Ordway recalls his father fondly speaking of the old vaqueros. They rode with spade bits and roped with riatas. Their horses maneuvered at the lightest touch.

Early Spanish vaqueros were often hesitant to share knowledge and skills with young “buckaroos,” so Ira learned to read and write Castilian Spanish to better communicate with these masterful horsemen. His ability to communicate in their native language proved beneficial. Thus began the legacy that Ira passed on to his four sons, all of whom became outstanding bridle horsemen in the old California style.

In 1906 Ira married and established himself in Mendocino County with brother Ed running cattle on 88,000 acres using the Lazy Hook Diamond brand which now has been in the Ordway family for more than 100 years, currently registered to Ray.

Ordway remembers riding in the saddle in front of his father as he moved cattle, and by age 13 he and his brother Jack started a cattle business called “Ordway Brothers”.
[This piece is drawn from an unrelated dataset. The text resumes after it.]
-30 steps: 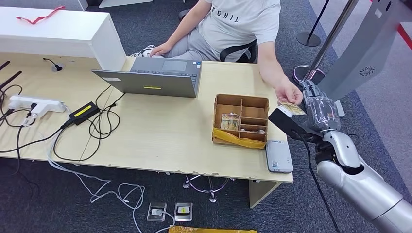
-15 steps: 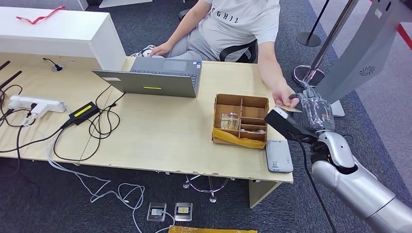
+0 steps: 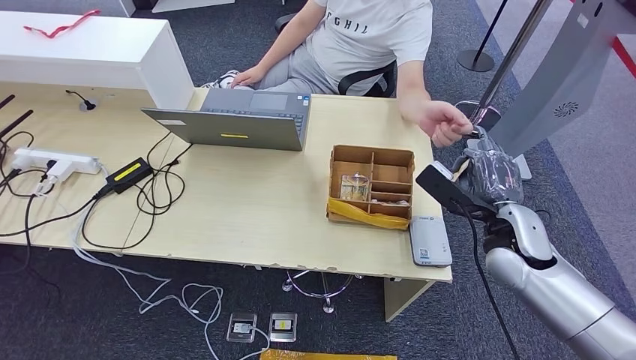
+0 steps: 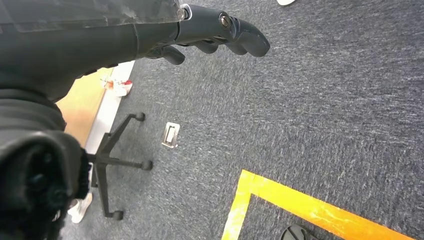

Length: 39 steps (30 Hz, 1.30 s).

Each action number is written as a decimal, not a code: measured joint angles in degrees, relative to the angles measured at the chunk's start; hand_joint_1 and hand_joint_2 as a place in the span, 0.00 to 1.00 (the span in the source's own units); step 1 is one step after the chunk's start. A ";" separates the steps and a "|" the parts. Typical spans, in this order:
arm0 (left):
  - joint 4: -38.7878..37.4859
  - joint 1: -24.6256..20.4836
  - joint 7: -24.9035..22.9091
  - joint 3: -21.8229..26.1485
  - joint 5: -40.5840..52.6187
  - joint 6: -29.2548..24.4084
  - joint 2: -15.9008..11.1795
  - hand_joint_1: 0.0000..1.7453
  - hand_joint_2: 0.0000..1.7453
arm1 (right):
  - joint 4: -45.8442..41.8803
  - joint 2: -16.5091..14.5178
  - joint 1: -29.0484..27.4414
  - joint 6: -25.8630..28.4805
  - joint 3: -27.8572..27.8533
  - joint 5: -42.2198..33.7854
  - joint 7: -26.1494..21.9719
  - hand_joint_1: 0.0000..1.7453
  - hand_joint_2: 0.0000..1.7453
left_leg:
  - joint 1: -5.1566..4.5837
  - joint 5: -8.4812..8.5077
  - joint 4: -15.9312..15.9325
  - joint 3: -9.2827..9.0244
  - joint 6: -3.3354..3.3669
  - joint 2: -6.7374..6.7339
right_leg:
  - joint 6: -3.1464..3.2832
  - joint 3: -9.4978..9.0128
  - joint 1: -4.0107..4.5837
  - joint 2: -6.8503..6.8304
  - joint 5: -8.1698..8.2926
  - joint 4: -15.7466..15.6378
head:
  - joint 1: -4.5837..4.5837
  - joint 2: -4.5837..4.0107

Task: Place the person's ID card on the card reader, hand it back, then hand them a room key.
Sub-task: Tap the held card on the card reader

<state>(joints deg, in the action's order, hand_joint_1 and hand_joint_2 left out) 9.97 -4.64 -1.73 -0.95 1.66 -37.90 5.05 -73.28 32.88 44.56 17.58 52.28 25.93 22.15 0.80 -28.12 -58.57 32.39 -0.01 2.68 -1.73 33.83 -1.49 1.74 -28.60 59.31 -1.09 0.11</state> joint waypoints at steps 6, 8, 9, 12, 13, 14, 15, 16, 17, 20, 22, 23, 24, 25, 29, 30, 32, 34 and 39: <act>0.02 0.03 0.09 -0.46 -0.55 0.07 -0.08 0.00 0.00 | 0.04 0.75 -3.20 0.82 -0.63 -1.70 -0.32 1.00 1.00 | 0.00 0.00 0.00 0.00 0.00 -0.02 | 0.00 -0.01 0.00 0.00 0.00 0.00 | -0.01 -0.01; 0.08 0.04 0.10 -0.80 -0.72 0.09 -0.18 0.00 0.00 | 0.20 0.90 -4.54 0.93 -0.70 -1.83 -0.70 1.00 1.00 | 0.00 -0.01 0.00 0.00 0.00 -0.05 | 0.00 0.00 0.00 0.03 0.00 0.00 | -0.01 -0.01; 0.16 0.04 0.13 -1.03 -0.84 0.11 -0.22 0.00 0.00 | 0.30 0.92 -5.23 0.95 -0.70 -1.71 -0.90 1.00 1.00 | 0.00 -0.01 0.00 0.00 0.00 -0.06 | 0.00 0.00 0.00 0.04 0.00 0.00 | -0.01 -0.01; 0.39 0.06 0.35 -1.51 -1.08 0.16 -0.29 0.00 0.00 | 0.72 0.93 -7.11 0.93 -0.69 -1.09 -1.25 1.00 1.00 | 0.00 -0.01 0.00 0.00 0.00 -0.06 | 0.00 0.00 0.00 0.04 0.00 0.00 | -0.01 -0.01; 0.44 0.06 0.43 -1.61 -1.10 0.17 -0.31 0.00 0.00 | 0.91 0.93 -7.60 0.93 -0.69 -0.96 -1.31 1.00 1.00 | 0.00 -0.01 0.00 0.00 0.00 -0.06 | 0.00 0.00 0.00 0.04 0.00 0.00 | 0.00 -0.01; 0.50 0.07 0.49 -1.69 -1.12 0.17 -0.32 0.00 0.00 | 1.10 0.93 -8.01 0.92 -0.69 -0.88 -1.36 1.00 1.00 | 0.00 -0.01 0.00 0.00 0.00 -0.07 | 0.00 0.00 0.00 0.04 0.00 0.00 | 0.00 -0.01; 0.57 0.07 0.53 -1.78 -1.15 0.17 -0.33 0.00 0.00 | 1.30 0.93 -8.40 0.85 -0.68 -0.83 -1.42 1.00 1.00 | 0.00 -0.01 0.00 0.00 0.00 -0.07 | 0.00 0.00 0.00 0.05 0.00 0.00 | -0.01 -0.01; 0.66 0.09 0.57 -1.91 -1.25 0.18 -0.34 0.00 0.00 | 1.52 0.91 -8.77 0.71 -0.68 -0.75 -1.49 1.00 1.00 | 0.00 -0.01 0.00 0.00 0.00 -0.07 | 0.00 0.00 0.00 0.05 0.00 0.00 | -0.01 0.00; 0.76 0.10 0.61 -2.10 -1.38 0.19 -0.37 0.00 0.00 | 1.77 0.88 -9.11 0.49 -0.67 -0.65 -1.53 1.00 1.00 | 0.00 -0.01 0.00 0.00 0.00 -0.07 | 0.00 0.00 0.00 0.04 0.00 0.00 | -0.01 0.00; 0.93 0.15 0.70 -2.88 -1.63 0.20 -0.50 0.00 0.00 | 2.60 0.68 -10.14 -0.03 -0.66 -0.34 -1.58 1.00 1.00 | 0.00 -0.01 0.00 0.01 0.00 -0.07 | 0.00 0.00 0.00 0.04 0.00 0.00 | -0.01 -0.01; 0.98 0.18 0.77 -3.17 -1.66 0.22 -0.55 0.00 0.00 | 3.10 0.53 -10.73 -0.06 -0.65 -0.07 -1.57 1.00 1.00 | 0.00 -0.01 0.00 0.01 0.00 -0.07 | 0.00 0.00 0.00 0.04 0.00 0.00 | 0.00 -0.01; 1.04 0.20 0.80 -3.33 -1.68 0.23 -0.57 0.00 0.00 | 3.36 0.45 -10.96 -0.05 -0.65 0.04 -1.57 1.00 1.00 | 0.00 -0.01 0.00 0.01 0.00 -0.07 | 0.00 0.00 0.00 0.04 0.00 0.00 | 0.00 -0.01; 1.12 0.22 0.84 -3.56 -1.75 0.24 -0.59 0.00 0.00 | 3.66 0.37 -11.17 -0.05 -0.65 0.10 -1.56 1.00 1.00 | 0.00 -0.01 0.00 0.01 0.00 -0.07 | 0.00 0.00 0.00 0.04 0.00 0.00 | 0.00 -0.01; 1.20 0.25 0.85 -3.82 -1.81 0.24 -0.61 0.00 0.00 | 3.97 0.30 -11.37 -0.05 -0.65 0.10 -1.56 1.00 1.00 | 0.00 -0.01 0.00 0.01 0.00 -0.07 | 0.00 0.00 0.00 0.04 0.00 0.00 | 0.00 -0.01; 1.38 0.31 0.86 -4.54 -2.17 0.24 -0.66 0.00 0.00 | 5.19 0.01 -12.16 -0.04 -0.65 0.04 -1.70 1.00 1.00 | 0.00 -0.01 0.00 0.01 0.00 -0.07 | 0.00 0.00 0.00 0.04 0.00 0.00 | -0.01 -0.01; 1.40 0.32 0.86 -4.64 -2.24 0.24 -0.67 0.00 0.00 | 5.55 -0.10 -12.30 -0.03 -0.65 0.00 -1.87 1.00 1.00 | 0.00 -0.01 0.00 0.01 0.00 -0.07 | 0.00 0.00 0.00 0.04 0.00 0.00 | -0.01 -0.01; 1.40 0.32 0.86 -4.91 -2.40 0.23 -0.70 0.00 0.00 | 6.24 -0.31 -12.54 0.01 -0.66 -0.14 -2.39 1.00 1.00 | 0.00 -0.01 0.00 0.01 0.00 -0.07 | 0.00 0.00 0.00 0.04 0.00 0.00 | -0.01 0.00; 1.40 0.33 0.86 -5.32 -2.66 0.22 -0.74 0.00 0.00 | 6.94 -0.57 -12.76 0.04 -0.69 -0.33 -3.07 1.00 1.00 | 0.00 -0.01 0.00 0.01 0.00 -0.07 | 0.00 0.00 0.00 0.04 0.00 0.00 | -0.01 0.00; 1.40 0.34 0.86 -6.03 -3.13 0.22 -0.83 0.00 0.00 | 8.37 -1.32 -13.12 -0.05 -1.01 -0.33 -4.28 1.00 1.00 | 0.00 -0.01 0.00 -0.02 0.00 -0.09 | 0.00 -0.01 0.00 0.06 0.00 0.00 | -0.01 0.01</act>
After graduating high school, Ray and Jack worked for older brother Kent on the Oak Flat Ranch working 20,000 acres. Ray was drafted into the Army Air Corps and returned in 1946. With good vaquero skills, he hired out for day work at $8 a day — starting colts and working cattle in the San Joaquin Valley.

By the 1950s Ordway saw ranching styles change along with land use, cattle management and horse breeds. The quarter horse entered the scene, but didn’t fit the “vaquero style.” The old Spanish and Morgan breed with its head held higher, alert, enduring and “ready to work” was preferred by the Ordways; and Ray preferred working on ranches who stayed more traditional in styles.

In 1954, Ordway’s father Ira and brother Kent passed away. Ray relocated to Merced and ran Ira’s ranch, and later managed his brother Kent’s Vasco Ranch.

Ordway married LaVerne Disbro in 1957. They have been married for 56 years. Again he saw time change for the traditional vaquero and cattle ranching. “Old vaquero” styles were fading, replaced with a “cowboy and rodeo” style. However, Ordway continued in the cattle business, starting colts in the California bridle horse tradition, for his own use, while hiring out for day work. In the 1960s, ironically he worked on 5,000 acres of the old San Luis Gonzaga Ranch — the same land his father rode in 1898.

In recent years Ordway has participated in brandings proudly riding his Morgan gelding and using a traditional riata. In 2012, he retired from the saddle. Ordway said he is pleased to see the resurgence of interest in California’s vaquero style of horsemanship.